Cicatrice d'Ancre Marine

À cinq à huit mètres de profondeur, là où la pression n'excède guère une atmosphère et demie et où la lumière solaire de plein midi traverse encore la colonne d'eau avec une intensité remarquable, une prairie de *Posidonia oceanica* s'étend sur le fond carbonaté en longues rubans verts ondulant au rythme d'un courant côtier régulier. Au centre de ce tapis vivant, une cicatrice ovale interrompt brusquement la canopée : le sédiment brut y est mis à nu, les rhizomes fibreux et le matte sombre exposés à la lumière comme une blessure fraîche dans un tissu ancien, car *Posidonia* croît à peine d'un centimètre par an et met des décennies à reconstituer ce que quelques instants peuvent défaire. Des fragments de feuilles sectionnées dérivent lentement en travers de la clairière sableuse, portés par le flux, tandis que de fines particules en suspension et des flocons de neige marine flottent librement dans la lumière diffuse que découpent les caustiques mouvantes issues de la surface.

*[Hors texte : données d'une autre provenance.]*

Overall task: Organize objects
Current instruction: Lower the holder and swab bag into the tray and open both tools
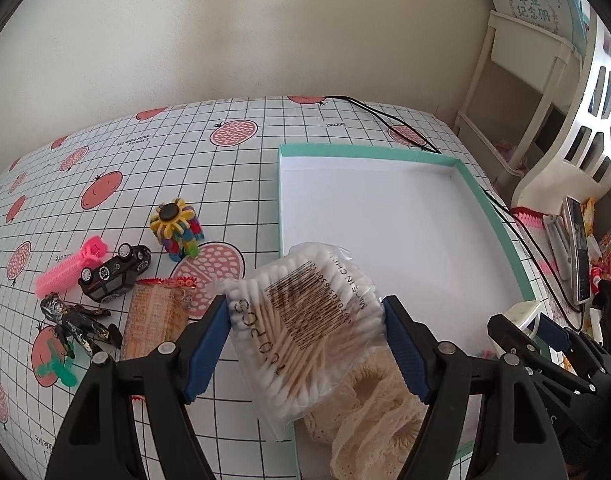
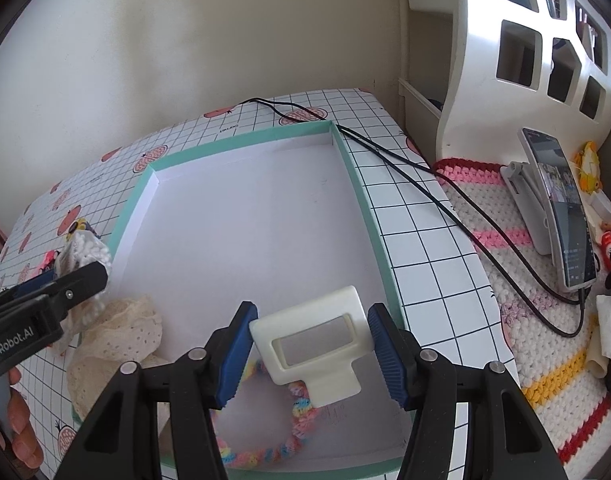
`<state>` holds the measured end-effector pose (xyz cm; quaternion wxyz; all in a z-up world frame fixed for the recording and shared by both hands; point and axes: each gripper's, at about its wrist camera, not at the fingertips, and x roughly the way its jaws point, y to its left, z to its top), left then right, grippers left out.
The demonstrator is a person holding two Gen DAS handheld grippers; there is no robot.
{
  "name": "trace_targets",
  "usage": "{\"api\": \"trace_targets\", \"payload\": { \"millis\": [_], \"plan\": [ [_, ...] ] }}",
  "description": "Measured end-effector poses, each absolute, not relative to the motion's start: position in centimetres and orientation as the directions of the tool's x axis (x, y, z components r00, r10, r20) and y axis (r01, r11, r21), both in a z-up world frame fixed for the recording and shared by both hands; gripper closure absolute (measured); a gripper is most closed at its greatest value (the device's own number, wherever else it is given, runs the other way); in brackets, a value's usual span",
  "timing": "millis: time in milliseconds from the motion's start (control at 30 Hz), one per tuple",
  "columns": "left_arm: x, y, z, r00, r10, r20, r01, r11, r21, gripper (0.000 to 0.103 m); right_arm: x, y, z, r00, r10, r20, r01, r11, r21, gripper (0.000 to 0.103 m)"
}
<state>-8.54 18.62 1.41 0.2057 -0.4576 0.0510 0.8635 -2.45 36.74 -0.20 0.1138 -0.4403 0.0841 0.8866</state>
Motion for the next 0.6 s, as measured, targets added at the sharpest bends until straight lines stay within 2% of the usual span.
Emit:
{"api": "trace_targets", "payload": {
  "millis": [200,333,600],
  "plan": [
    [-8.4,17.9,2.0,-0.497,0.329,-0.803,-0.394,-0.91,-0.129,0.026,-2.3,36.4,-0.4,-0.585,0.108,-0.804,-0.252,-0.966,0.054,0.04],
    [-8.2,17.7,2.4,-0.504,0.338,-0.795,-0.399,-0.907,-0.133,0.026,-2.1,36.2,-0.2,-0.59,0.101,-0.801,-0.242,-0.969,0.056,0.034],
    [-7.8,16.3,3.3,-0.528,0.336,-0.78,-0.386,-0.913,-0.132,0.026,-1.6,35.9,0.3,-0.596,0.106,-0.796,-0.247,-0.967,0.056,0.034]
  ]
}}
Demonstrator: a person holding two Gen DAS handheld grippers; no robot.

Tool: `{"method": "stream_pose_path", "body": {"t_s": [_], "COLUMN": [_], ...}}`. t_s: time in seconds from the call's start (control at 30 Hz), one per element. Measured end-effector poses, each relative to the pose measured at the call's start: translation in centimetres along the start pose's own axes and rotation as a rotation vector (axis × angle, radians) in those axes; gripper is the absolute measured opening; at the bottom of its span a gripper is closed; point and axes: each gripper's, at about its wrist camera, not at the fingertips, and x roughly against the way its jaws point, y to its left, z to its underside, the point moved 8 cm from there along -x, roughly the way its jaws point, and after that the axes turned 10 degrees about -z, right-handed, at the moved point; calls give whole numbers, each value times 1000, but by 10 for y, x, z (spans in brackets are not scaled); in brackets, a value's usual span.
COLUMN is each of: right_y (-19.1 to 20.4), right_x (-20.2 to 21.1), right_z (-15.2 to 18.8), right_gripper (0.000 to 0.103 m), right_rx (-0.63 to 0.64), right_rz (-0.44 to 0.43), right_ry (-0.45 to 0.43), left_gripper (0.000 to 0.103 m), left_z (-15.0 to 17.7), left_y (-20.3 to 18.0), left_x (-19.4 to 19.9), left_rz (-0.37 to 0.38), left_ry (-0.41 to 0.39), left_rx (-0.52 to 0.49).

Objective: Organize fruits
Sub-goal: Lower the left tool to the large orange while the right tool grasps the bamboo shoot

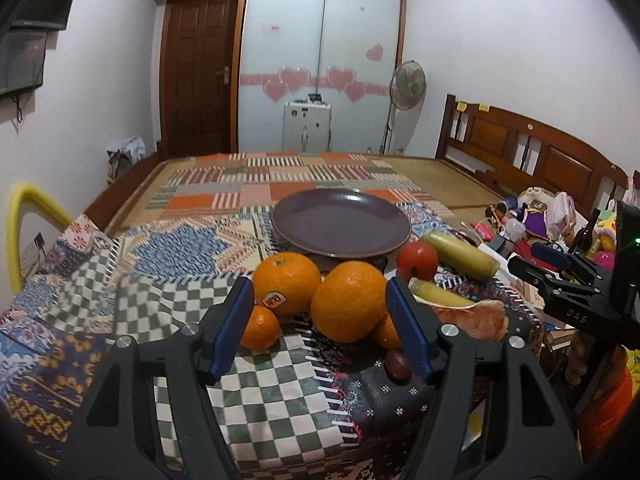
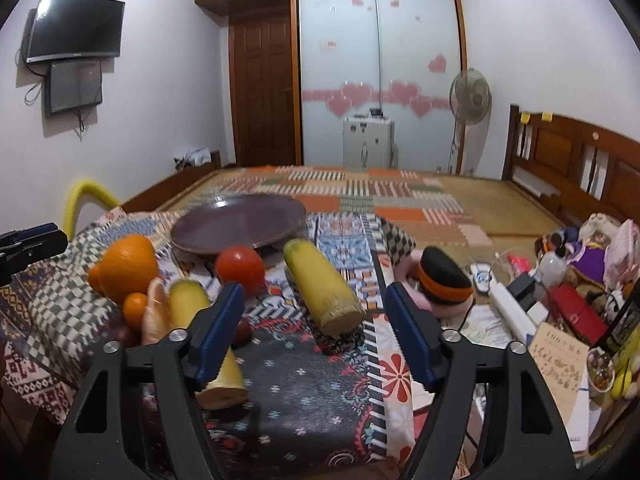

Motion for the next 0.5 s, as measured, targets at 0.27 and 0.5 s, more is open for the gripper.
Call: {"method": "stream_pose_path", "body": {"t_s": [0.27,0.5], "right_y": [-11,-15], "right_x": [-40,-55], "right_z": [2,10], "right_gripper": [54,45], "right_rx": [-13,-25], "right_rz": [-39,-85], "right_ry": [77,144], "left_gripper": [68,68], "left_z": [9,12], "left_y": [-22,-30], "left_x": [-31,-50], "left_rz": [40,55], "left_ry": [64,93], "left_rx": [-27,-27]}}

Le long de la lisière intacte, là où la canopée offre encore un couvert protecteur, des juvéniles de sparidés aux flancs argentés, de jeunes labres, un syngnathe filant entre les lames et quelques crevettes translucides cherchent l'abri que seul ce milieu nourricier peut leur offrir — un écosystème à fleurs sous-marines qui produit de l'oxygène, séquestre du carbone et héberge une communauté entière, indifférent à toute présence extérieure.